_WHAT YOU ARE ASKED TO DO_
Please return all of the data exactly as written.

_INPUT DATA_
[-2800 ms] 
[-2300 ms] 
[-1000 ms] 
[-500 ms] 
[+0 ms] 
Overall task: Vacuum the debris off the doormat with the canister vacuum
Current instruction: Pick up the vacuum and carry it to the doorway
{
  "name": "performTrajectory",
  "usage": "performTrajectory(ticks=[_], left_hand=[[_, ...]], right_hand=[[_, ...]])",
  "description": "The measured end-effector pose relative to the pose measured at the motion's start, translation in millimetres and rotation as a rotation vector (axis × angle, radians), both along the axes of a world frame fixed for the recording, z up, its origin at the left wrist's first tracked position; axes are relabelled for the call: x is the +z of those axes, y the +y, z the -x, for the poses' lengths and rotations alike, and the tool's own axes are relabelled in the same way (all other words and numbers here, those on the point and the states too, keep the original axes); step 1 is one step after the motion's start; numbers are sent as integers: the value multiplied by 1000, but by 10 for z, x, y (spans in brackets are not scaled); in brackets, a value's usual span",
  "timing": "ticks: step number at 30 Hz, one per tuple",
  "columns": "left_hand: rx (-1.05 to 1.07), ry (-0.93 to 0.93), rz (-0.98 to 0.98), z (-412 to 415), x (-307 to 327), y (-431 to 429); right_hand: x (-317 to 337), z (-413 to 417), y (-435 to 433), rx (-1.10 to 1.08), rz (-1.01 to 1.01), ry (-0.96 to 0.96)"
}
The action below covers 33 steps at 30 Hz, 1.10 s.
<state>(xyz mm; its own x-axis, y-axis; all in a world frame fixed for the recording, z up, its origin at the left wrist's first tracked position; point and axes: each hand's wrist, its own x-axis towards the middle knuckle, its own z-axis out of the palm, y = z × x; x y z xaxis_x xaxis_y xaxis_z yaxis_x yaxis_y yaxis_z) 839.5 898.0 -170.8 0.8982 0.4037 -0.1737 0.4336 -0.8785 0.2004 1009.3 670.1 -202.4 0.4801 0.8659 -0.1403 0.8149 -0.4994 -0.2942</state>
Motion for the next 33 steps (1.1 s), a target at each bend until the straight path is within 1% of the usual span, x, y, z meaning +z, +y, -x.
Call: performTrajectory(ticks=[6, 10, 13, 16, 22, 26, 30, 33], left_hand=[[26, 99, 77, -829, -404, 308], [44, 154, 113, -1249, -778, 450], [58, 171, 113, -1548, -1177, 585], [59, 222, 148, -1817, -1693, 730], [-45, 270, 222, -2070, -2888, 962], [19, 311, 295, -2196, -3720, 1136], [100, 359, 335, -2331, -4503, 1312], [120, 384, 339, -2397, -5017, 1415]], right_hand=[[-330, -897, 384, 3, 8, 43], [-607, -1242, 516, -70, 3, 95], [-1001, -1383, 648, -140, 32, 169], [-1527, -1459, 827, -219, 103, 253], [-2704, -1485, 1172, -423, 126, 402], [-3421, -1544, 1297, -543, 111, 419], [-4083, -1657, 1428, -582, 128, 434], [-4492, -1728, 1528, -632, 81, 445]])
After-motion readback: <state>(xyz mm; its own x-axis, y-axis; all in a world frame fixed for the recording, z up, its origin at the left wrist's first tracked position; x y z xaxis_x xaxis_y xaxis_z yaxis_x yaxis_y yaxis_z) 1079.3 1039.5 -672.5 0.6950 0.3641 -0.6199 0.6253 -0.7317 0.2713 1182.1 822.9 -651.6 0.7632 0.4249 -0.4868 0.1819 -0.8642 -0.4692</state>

_WRITTEN RESPONSE_
[-2800 ms] 
[-2300 ms] 
[-1000 ms] 
[-500 ms] 
[+0 ms] 
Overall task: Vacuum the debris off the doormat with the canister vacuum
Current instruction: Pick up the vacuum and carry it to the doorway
{
  "name": "performTrajectory",
  "usage": "performTrajectory(ticks=[_], left_hand=[[_, ...]], right_hand=[[_, ...]])",
  "description": "The measured end-effector pose relative to the pose measured at the motion's start, translation in millimetres and rotation as a rotation vector (axis × angle, radians), both along the axes of a world frame fixed for the recording, z up, its origin at the left wrist's first tracked position; axes are relabelled for the call: x is the +z of those axes, y the +y, z the -x, for the poses' lengths and rotations alike, and the tool's own axes are relabelled in the same way (all other words and numbers here, those on the point and the states too, keep the original axes); step 1 is one step after the motion's start; numbers are sent as integers: the value multiplied by 1000, but by 10 for z, x, y (spans in brackets are not scaled); in brackets, a value's usual span",
  "timing": "ticks: step number at 30 Hz, one per tuple",
  "columns": "left_hand: rx (-1.05 to 1.07), ry (-0.93 to 0.93), rz (-0.98 to 0.98), z (-412 to 415), x (-307 to 327), y (-431 to 429); right_hand: x (-317 to 337), z (-413 to 417), y (-435 to 433), rx (-1.10 to 1.08), rz (-1.01 to 1.01), ry (-0.96 to 0.96)"
}
The action below covers 33 steps at 30 Hz, 1.10 s.
<state>(xyz mm; its own x-axis, y-axis; all in a world frame fixed for the recording, z up, its origin at the left wrist's first tracked position; point and axes: each hand's wrist, its own x-axis towards the middle knuckle, its own z-axis out of the palm, y = z × x; x y z xaxis_x xaxis_y xaxis_z yaxis_x yaxis_y yaxis_z) 839.5 898.0 -170.8 0.8982 0.4037 -0.1737 0.4336 -0.8785 0.2004 1009.3 670.1 -202.4 0.4801 0.8659 -0.1403 0.8149 -0.4994 -0.2942</state>
Motion for the next 33 steps (1.1 s), a target at each bend until the straight path is within 1% of the usual span, x, y, z meaning +z, +y, -x.
Call: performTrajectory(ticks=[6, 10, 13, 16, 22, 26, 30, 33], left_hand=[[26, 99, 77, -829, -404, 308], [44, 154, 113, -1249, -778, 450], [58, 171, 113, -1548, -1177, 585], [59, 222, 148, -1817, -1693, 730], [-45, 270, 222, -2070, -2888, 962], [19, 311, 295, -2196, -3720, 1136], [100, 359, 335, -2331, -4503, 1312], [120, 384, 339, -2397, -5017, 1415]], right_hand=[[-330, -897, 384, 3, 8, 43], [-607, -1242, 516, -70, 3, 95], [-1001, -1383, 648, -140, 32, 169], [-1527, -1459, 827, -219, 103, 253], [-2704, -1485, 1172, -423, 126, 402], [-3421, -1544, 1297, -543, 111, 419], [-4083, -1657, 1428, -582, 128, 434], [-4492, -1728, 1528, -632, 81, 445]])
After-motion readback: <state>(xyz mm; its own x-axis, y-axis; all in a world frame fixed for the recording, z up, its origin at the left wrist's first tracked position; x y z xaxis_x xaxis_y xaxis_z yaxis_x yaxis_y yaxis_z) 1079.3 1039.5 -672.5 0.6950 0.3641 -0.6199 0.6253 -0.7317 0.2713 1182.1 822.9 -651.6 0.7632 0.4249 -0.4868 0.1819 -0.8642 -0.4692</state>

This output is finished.